* [Requirement]:
Looking at the data below, report how many lines contain "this", with no other words.

* [Stored dataset items]:
--------------------------------

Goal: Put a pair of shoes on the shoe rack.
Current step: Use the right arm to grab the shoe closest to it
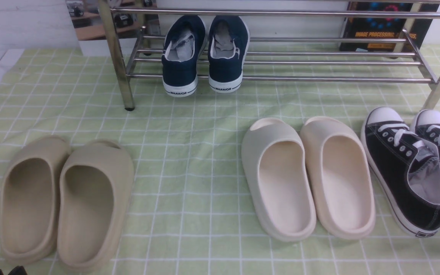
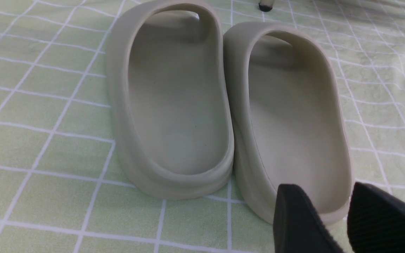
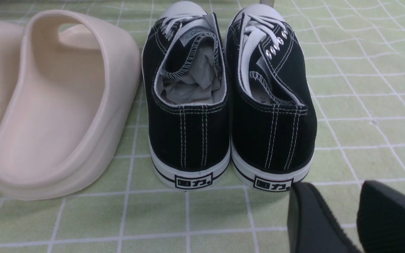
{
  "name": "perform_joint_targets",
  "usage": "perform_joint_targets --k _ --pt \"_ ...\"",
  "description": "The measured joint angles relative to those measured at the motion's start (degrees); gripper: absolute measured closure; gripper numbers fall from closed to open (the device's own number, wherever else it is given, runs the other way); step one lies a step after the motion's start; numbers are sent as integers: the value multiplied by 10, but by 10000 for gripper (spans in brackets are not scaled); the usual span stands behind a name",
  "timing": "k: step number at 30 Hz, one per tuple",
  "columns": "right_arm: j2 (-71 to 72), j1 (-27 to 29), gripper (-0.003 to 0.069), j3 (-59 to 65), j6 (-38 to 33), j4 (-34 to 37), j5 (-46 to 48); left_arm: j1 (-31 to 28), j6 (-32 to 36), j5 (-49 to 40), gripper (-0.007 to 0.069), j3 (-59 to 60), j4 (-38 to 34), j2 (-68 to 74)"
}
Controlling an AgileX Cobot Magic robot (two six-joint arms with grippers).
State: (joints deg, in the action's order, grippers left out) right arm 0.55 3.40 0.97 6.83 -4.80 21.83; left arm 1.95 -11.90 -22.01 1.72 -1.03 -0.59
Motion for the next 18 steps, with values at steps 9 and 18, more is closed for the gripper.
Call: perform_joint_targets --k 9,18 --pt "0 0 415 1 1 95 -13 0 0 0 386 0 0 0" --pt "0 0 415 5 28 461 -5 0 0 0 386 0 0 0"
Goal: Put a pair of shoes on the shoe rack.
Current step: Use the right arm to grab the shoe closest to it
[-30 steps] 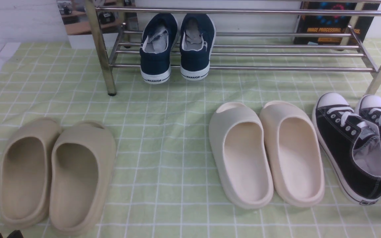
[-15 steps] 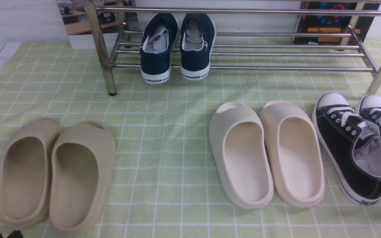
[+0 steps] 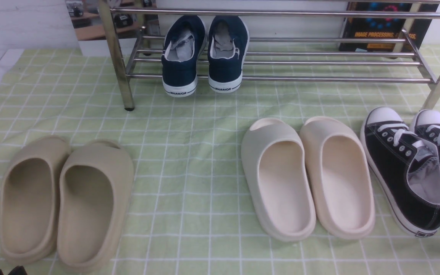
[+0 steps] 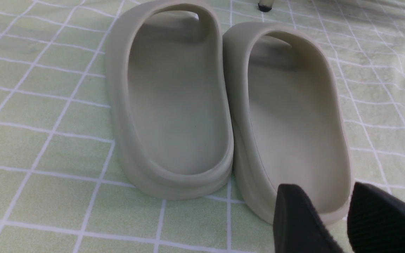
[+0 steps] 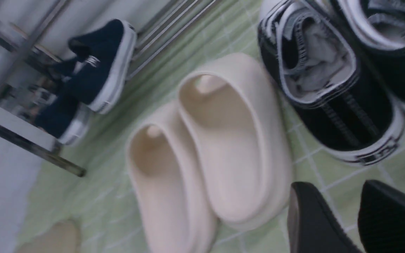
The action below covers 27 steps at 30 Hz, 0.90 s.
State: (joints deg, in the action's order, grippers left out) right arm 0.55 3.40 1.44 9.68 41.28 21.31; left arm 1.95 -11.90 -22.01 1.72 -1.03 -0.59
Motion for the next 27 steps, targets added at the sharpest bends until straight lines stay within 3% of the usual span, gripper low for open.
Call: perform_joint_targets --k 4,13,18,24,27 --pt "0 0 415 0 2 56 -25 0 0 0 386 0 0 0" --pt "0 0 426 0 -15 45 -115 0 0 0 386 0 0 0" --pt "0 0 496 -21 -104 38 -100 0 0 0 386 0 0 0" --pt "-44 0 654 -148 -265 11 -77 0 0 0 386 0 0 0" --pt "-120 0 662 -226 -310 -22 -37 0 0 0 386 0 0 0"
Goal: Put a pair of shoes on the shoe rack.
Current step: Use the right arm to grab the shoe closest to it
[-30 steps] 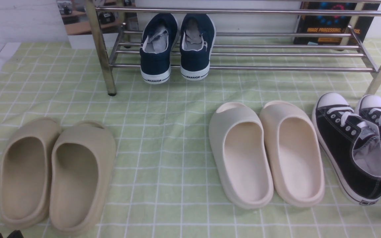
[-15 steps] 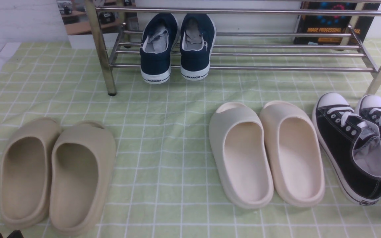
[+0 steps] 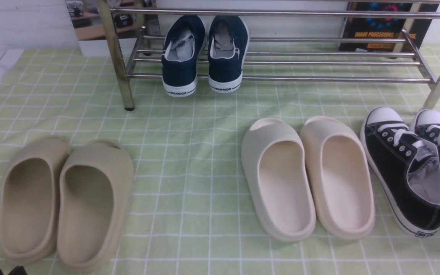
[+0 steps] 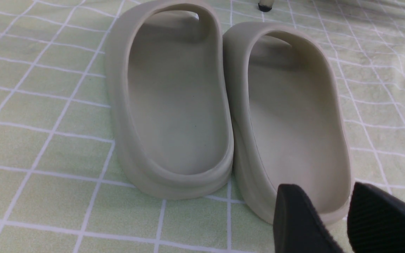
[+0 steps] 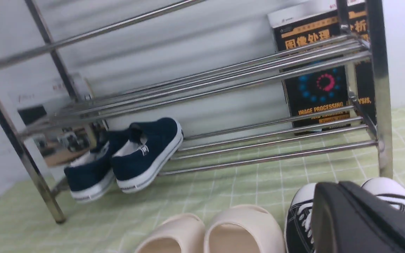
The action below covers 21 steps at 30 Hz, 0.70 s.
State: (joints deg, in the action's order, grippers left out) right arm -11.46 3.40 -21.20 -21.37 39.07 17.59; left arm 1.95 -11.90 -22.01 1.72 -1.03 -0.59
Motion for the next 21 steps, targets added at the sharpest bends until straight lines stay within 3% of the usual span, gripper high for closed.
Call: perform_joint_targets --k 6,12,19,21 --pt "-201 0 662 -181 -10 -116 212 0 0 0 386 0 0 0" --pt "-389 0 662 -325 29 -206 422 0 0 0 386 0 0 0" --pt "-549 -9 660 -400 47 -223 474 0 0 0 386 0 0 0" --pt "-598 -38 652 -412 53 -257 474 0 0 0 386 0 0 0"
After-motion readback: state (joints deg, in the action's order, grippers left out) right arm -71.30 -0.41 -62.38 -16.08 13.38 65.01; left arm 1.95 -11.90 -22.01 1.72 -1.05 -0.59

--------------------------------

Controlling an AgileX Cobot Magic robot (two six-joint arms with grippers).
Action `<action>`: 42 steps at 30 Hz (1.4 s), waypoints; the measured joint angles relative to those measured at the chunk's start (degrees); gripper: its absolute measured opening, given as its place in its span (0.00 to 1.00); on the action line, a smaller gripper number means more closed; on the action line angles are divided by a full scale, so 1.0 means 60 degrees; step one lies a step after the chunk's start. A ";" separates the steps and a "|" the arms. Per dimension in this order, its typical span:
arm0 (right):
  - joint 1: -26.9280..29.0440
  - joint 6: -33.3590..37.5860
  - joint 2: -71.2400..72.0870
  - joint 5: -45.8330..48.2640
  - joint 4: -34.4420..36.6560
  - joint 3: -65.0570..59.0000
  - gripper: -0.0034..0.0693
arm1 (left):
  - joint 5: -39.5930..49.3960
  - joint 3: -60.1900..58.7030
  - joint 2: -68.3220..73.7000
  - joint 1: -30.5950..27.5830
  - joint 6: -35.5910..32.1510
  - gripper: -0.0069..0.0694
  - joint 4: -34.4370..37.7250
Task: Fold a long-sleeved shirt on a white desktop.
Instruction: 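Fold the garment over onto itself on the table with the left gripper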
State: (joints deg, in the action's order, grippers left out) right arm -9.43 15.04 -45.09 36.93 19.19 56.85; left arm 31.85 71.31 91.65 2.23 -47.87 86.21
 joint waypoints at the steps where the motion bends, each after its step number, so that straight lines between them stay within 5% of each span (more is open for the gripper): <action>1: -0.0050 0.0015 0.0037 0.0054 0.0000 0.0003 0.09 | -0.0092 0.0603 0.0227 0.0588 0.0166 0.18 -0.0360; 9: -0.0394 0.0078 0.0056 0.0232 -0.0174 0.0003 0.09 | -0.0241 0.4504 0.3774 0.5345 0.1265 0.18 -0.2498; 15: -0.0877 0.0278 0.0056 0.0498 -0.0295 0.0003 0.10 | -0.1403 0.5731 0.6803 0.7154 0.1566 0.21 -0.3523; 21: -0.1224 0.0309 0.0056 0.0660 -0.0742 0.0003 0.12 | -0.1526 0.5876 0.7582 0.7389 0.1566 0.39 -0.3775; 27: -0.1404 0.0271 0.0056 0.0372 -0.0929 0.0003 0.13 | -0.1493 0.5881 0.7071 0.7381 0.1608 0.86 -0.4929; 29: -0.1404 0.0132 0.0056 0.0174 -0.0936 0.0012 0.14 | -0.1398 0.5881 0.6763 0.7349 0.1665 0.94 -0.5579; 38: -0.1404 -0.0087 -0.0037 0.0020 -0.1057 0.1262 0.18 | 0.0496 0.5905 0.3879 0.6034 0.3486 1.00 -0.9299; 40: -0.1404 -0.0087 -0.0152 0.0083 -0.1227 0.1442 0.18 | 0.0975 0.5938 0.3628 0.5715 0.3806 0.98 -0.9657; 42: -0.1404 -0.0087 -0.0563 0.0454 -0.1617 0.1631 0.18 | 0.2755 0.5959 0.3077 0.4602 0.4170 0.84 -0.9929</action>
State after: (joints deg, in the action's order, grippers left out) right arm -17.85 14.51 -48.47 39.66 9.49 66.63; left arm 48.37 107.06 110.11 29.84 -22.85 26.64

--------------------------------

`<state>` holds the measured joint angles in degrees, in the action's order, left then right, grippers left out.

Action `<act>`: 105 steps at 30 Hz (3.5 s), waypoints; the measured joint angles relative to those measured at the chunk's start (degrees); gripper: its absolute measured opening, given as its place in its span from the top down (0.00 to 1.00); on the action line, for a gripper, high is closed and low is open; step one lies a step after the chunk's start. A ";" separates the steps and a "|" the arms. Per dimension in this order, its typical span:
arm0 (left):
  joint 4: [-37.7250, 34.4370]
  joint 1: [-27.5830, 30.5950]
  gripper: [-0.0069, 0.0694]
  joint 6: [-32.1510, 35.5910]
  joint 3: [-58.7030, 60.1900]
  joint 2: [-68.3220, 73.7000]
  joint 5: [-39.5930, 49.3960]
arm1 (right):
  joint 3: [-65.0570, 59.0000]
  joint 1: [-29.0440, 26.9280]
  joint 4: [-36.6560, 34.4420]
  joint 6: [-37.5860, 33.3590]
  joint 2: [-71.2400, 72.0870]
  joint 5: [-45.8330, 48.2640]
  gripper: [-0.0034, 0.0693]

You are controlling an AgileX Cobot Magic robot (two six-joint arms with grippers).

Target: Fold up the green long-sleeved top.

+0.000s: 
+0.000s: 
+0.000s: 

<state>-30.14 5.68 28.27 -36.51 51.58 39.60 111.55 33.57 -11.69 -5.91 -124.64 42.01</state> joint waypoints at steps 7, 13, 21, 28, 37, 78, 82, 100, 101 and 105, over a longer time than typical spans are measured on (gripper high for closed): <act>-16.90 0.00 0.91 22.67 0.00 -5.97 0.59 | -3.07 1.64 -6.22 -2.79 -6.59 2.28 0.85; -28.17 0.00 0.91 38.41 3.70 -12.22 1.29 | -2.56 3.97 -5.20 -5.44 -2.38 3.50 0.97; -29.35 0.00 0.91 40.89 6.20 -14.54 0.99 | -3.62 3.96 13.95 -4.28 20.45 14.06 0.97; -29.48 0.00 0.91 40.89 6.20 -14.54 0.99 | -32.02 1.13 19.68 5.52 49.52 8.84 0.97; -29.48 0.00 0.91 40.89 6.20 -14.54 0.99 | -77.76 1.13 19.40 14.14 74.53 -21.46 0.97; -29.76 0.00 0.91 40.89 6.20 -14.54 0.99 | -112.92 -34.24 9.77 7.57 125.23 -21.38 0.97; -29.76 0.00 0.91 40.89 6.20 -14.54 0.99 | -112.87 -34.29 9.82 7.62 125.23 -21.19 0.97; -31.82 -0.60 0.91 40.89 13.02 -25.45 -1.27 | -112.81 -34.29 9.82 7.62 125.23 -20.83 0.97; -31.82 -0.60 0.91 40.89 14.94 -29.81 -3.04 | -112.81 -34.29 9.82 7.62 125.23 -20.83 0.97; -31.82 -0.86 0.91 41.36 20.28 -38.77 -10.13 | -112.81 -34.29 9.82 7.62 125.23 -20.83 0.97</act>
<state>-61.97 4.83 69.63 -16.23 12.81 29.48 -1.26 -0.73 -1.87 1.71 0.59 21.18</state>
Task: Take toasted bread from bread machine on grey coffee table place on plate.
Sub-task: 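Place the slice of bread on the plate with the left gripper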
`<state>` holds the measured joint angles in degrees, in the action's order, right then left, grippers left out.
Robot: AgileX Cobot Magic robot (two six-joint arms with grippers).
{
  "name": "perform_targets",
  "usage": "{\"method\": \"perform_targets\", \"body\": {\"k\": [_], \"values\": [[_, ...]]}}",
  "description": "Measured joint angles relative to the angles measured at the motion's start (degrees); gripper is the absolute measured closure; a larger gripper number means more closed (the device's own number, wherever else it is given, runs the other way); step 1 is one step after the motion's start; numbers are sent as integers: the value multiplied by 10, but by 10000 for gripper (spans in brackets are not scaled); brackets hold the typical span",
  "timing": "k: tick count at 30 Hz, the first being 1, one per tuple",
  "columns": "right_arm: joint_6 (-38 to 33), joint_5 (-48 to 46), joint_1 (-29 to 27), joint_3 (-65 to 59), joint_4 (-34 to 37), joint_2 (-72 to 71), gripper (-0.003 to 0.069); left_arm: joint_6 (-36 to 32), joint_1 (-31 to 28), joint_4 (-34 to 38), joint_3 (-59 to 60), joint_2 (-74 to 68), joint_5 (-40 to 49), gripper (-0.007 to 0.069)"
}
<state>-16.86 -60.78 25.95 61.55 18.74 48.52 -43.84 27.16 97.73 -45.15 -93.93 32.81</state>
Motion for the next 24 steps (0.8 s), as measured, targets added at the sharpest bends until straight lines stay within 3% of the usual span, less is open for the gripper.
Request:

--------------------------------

* [Answer box]:
2